In Spain, we piled off the bus and overwhelmed the hotel reception desk. Fifty foreigners ready for lunch, everyone wanting their room keys at the same time. The French don't form neat lines; they prefer to clump, but they are polite, and even though it looked like chaos, we were all soon checked in and enjoying a buffet lunch in the hotel dining room. We, the four Americans, shared a table with French friends, and the Americans smiled at each other in surprise to see that it was the French women who went back for generous second helpings and extra desserts. Stereotype broken!
It wasn't warm in Spain, but the sky was blue, and you could be comfortable in just a jacket. We took advantage of the sunshine walking through town or along the beach. We explored the outdoor markets in the morning and spent lazy afternoons playing cards in the hotel bar after lunch. Other days we took the train to Barcelona where the department stores offered us products and prices that we can't get in France. Everyone remembered a good restaurant or a particular tapas bar from previous trips.
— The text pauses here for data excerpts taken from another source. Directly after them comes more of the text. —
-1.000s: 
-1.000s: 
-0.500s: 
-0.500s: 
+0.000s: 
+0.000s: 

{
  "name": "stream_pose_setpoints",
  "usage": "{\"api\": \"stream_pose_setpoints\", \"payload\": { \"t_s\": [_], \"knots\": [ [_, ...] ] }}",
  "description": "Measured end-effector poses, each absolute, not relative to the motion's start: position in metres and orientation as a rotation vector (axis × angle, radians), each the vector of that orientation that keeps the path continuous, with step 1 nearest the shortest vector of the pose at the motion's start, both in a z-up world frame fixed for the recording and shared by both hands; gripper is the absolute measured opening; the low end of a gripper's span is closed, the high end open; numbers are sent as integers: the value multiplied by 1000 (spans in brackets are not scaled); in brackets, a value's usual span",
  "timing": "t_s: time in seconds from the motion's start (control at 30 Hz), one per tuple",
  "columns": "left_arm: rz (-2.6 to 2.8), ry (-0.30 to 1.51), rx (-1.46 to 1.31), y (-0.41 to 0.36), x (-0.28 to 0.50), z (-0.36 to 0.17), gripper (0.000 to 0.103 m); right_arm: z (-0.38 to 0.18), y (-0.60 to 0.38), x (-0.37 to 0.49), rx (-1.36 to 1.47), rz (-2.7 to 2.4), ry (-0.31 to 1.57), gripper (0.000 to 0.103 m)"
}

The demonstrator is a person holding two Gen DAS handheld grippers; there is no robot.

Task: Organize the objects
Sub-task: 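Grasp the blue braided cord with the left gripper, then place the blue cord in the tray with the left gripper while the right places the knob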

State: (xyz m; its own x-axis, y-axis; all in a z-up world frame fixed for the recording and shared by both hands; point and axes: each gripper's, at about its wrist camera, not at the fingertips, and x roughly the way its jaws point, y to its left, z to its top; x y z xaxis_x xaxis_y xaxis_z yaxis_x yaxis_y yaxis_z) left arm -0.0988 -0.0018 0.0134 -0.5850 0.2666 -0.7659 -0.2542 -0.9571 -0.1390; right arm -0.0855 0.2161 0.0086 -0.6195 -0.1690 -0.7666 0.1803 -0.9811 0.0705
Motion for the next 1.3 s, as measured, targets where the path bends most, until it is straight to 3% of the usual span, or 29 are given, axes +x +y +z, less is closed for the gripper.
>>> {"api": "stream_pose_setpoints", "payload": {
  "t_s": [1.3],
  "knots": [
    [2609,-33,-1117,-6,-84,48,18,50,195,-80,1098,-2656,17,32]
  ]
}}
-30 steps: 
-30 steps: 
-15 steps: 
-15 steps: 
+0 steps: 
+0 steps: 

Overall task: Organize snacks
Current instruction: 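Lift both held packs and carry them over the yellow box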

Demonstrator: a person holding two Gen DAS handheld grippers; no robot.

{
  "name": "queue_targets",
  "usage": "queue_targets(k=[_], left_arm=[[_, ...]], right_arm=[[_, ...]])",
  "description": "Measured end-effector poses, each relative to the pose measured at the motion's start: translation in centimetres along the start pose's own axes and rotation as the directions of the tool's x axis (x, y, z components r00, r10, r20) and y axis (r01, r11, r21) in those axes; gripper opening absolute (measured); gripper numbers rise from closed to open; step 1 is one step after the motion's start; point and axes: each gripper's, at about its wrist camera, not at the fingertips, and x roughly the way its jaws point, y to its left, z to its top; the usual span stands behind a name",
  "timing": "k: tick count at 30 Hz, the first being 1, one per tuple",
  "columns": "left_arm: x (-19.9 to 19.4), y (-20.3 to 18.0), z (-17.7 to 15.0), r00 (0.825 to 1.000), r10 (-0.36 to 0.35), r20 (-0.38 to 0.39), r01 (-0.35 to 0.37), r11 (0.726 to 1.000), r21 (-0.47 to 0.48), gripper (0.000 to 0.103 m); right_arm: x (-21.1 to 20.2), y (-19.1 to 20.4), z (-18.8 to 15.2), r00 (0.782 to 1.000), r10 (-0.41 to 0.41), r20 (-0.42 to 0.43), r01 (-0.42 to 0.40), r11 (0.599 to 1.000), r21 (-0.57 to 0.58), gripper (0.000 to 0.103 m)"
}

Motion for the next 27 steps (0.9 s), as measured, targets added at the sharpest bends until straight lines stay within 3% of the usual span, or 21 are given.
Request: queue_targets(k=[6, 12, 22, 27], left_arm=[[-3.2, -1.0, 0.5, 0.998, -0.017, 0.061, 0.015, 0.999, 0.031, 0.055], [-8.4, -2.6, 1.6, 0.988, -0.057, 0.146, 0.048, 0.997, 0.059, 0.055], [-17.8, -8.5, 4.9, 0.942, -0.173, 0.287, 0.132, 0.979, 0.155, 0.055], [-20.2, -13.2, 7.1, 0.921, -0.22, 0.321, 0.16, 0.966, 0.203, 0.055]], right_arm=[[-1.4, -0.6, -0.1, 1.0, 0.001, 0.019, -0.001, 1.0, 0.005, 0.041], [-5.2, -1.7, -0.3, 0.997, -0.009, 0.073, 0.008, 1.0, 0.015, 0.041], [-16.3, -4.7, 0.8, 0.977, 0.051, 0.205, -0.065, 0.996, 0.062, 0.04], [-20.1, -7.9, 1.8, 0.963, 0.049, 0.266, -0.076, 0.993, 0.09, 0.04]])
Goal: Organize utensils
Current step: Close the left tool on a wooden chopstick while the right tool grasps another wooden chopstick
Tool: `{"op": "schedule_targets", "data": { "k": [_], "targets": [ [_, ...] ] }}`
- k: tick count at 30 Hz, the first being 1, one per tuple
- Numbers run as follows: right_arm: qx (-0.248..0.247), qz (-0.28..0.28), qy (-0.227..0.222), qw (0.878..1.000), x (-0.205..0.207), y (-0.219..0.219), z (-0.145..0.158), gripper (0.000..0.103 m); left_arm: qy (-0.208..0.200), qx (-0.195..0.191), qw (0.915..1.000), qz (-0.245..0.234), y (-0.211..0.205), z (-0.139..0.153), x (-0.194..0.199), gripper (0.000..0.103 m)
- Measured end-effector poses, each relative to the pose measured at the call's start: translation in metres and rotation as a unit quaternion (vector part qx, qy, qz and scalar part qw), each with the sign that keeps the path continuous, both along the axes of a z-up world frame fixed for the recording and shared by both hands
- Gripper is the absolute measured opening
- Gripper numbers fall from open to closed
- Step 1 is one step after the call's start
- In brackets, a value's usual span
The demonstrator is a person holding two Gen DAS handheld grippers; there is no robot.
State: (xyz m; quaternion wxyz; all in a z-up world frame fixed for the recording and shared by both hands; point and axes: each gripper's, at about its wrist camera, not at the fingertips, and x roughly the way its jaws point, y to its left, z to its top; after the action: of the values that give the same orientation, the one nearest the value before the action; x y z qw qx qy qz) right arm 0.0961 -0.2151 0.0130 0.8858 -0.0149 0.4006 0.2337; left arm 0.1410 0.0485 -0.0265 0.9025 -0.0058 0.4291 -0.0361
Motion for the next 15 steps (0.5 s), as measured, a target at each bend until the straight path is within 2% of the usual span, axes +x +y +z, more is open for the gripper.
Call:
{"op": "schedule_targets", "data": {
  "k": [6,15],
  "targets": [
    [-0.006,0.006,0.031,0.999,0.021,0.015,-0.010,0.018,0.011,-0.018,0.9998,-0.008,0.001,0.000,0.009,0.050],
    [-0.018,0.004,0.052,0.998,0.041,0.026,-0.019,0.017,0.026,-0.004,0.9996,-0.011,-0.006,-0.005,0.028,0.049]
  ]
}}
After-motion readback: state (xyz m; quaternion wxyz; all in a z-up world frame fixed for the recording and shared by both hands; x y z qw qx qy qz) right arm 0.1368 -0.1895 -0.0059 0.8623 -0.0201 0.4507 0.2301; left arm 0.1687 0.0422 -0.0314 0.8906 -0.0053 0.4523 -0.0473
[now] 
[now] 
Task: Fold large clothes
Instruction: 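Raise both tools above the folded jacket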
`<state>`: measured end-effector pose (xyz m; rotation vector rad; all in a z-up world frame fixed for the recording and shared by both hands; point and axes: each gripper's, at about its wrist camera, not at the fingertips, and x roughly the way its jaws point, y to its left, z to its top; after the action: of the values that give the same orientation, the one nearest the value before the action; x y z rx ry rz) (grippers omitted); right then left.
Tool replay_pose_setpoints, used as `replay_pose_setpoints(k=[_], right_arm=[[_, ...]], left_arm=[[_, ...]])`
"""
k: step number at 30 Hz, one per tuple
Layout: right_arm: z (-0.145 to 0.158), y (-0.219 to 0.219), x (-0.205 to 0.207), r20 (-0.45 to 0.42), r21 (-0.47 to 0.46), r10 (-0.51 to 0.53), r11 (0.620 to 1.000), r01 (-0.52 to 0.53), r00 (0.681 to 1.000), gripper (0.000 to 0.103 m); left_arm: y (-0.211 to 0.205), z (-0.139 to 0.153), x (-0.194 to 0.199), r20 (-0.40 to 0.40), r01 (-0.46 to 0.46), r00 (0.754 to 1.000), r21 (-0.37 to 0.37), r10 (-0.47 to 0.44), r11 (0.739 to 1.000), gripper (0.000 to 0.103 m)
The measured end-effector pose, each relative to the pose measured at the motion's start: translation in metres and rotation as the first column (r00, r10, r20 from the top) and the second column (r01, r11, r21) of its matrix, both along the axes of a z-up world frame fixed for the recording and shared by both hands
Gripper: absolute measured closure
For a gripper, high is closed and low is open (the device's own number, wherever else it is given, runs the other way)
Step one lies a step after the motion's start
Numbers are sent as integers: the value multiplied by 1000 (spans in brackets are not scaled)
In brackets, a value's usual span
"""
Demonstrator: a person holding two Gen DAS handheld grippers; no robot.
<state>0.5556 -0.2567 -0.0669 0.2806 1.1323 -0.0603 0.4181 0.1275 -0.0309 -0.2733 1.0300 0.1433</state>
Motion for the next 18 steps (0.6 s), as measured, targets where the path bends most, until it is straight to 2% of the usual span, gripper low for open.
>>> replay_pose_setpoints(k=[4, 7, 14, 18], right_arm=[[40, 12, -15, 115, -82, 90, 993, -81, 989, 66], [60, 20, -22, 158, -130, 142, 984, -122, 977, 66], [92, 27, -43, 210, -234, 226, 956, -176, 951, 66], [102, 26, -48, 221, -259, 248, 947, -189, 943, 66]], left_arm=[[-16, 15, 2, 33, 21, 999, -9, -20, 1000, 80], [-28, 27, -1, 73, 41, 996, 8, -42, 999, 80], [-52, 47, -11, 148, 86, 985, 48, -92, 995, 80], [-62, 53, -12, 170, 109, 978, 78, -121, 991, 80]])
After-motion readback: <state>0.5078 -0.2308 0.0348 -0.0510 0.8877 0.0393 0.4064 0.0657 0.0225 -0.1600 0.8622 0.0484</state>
We walked up one back street and down another until we succeeded in finding those spots, and we rewarded ourselves with an excellent Spanish meal or a drink and tapas. We struggled with the language and enjoyed walking along the Ramblas, with all of the other tourists, stopping to watch the street artists.
Every night after dinner at the hotel, our group gathered at the tables around the dance floor. Our bus was only one of four making this trip from Roanne. So there were about 200 French tourists in the hotel. During the evenings, we had the chance to get to know some of the people from the other buses.
Everyone enjoyed dancing after dinner. Some of the couples in our group were beautiful ballroom dancers, while others just enjoyed bouncing along with the music. French women dance together when their partners are not in the mood, so the dance floor was always crowded. We danced too, but sitting back and watching everyone was almost more fun. We applauded our favorite couples when they glided by our table and then noticed that all of the good dancers seemed to be coming by more and more often.
The French dominated the dance floor until the last day of our trip when a bus full of young Spanish families came to stay over the weekend. That evening the mood on the dance floor changed. As the music's tempo increased, we sat back and watched as there seemed to be a struggle for control between the two countries. The elegant French dancers held the floor early in the evening, but as Spanish songs began to outnumber the French songs, more and more people from our group decided that it was time to say good night. By the end of the evening, the elegantly dressed French dancers were replaced by stylish young Spanish couples in "cool outfits."
Meanwhile, back in Roanne
It wasn't until the end of March that we saw the first signs of Spring. This winter was colder and longer than all of the others that we have spent in France, but we always felt warm and cozy in the company of good friends old and new.